Monday, March 17, 2008

Jesus H. Christ on a Segway, now he wants to fight!

Sitting next to his Vice President, who took five deferments in order to avoid the Vietnam war, your President, who once said this about his own military service during Vietnam:

“I was not prepared to shoot my eardrum out with a shotgun in order to get a deferment. Nor was I willing to go to Canada. So I chose to better myself by learning how to fly airplanes."

leaned back in his 'ol chair and let this beauty out:

"I must say, I'm a little envious," Bush said. "If I were slightly younger and not employed here, I think it would be a fantastic experience to be on the front lines of helping this young democracy succeed."

"It must be exciting for you ... in some ways romantic, in some ways, you know, confronting danger. You're really making history, and thanks," Bush said.

Somebody's been reading too much Kipling. I'm guessing the old Prez didn't get a chance to read this harrowing and heartbreaking account of just what the fighting in Afghanistan looks like, without the rose colored glasses.

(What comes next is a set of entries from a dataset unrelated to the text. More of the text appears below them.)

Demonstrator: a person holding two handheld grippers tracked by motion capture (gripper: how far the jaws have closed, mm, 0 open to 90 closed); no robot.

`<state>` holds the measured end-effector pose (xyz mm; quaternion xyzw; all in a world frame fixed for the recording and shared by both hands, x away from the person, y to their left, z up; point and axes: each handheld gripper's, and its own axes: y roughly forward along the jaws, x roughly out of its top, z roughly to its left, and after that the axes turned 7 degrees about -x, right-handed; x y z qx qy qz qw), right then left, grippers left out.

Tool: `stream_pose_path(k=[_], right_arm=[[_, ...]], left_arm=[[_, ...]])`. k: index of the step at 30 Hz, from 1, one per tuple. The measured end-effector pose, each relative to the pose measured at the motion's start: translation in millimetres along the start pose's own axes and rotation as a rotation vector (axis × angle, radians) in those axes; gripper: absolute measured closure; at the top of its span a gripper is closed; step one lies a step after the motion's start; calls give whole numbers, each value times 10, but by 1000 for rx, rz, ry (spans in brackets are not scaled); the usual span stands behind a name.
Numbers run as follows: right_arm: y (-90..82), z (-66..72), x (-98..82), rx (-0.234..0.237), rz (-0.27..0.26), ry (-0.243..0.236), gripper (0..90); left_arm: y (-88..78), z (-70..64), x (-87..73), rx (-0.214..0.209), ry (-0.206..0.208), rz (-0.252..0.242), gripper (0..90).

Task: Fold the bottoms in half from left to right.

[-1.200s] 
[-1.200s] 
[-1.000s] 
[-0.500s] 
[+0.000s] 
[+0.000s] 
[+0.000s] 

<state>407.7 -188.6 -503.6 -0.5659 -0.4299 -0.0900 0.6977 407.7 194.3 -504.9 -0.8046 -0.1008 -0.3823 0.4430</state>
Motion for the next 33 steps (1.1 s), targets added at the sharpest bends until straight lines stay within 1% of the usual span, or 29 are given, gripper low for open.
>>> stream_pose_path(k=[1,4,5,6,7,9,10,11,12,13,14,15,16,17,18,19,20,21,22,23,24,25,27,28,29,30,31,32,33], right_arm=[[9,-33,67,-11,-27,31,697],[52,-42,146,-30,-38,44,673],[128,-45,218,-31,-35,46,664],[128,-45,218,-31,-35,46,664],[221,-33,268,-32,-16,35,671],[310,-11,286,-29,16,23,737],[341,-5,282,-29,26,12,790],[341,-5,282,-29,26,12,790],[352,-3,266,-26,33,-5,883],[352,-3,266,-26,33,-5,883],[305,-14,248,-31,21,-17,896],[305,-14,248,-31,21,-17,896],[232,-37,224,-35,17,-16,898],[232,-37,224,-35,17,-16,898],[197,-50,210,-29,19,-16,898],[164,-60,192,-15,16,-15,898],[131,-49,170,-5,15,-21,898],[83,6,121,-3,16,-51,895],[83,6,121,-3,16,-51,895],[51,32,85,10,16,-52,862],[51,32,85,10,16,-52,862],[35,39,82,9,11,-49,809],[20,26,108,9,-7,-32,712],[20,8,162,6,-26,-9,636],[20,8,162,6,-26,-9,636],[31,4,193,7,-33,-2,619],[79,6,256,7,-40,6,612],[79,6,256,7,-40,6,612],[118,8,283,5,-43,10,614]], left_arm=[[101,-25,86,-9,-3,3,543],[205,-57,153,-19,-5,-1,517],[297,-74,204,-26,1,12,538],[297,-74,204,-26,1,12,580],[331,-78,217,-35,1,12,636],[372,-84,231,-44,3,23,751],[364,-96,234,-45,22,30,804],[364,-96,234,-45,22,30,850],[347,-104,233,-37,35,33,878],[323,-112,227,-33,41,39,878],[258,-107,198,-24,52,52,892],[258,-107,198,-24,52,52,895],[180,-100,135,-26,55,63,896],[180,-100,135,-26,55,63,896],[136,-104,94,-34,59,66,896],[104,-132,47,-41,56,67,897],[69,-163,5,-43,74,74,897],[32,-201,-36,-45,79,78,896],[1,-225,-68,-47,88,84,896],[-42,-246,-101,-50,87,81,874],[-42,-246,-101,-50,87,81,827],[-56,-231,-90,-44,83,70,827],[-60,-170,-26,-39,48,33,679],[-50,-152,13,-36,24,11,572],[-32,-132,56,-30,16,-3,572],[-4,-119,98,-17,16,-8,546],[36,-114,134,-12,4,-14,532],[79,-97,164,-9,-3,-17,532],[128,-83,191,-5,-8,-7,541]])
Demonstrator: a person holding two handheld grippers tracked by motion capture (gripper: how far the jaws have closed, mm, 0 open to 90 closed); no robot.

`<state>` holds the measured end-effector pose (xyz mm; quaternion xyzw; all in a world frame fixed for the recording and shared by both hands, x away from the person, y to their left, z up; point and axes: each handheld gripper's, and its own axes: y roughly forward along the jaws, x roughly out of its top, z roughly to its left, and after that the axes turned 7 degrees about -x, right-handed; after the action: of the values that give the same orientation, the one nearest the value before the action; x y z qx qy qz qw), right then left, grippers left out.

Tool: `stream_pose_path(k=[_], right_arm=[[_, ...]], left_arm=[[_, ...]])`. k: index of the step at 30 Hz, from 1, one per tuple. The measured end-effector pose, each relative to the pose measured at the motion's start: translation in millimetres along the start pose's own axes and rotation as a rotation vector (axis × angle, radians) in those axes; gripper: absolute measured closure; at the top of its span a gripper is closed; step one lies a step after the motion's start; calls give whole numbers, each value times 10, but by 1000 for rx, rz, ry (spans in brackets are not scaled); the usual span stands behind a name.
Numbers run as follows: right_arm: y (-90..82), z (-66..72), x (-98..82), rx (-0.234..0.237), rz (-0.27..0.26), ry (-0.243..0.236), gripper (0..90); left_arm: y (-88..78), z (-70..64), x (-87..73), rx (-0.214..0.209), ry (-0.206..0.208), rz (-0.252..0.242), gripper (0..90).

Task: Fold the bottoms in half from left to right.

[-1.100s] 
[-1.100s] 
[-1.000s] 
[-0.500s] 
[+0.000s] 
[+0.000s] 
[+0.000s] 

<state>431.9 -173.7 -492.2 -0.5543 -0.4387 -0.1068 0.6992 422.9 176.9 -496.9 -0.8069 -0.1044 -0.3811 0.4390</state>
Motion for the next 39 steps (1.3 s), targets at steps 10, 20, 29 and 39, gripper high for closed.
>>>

I wondered how Kearney was going to win back his own guys, let alone win over the Korengalis. Just before I left, Kearney told me his biggest struggle would be holding his guys in check. “I’ve got too many geeking out, wanting to go off the deep end and kill people,” he said. One of his lieutenants wanted to shoot every Afghan in the face. Kearney shook his head. He wished he could buy 20 goats and let the boys beat and burn them and let loose their rage. He tried to tell them the restraints were a product of their success — that there was an Afghan government with its own rules. “I’m balancing plates on my goddamn nose is what I’m doing,” he said. “All it’s gonna take is for one of these guys to snap.”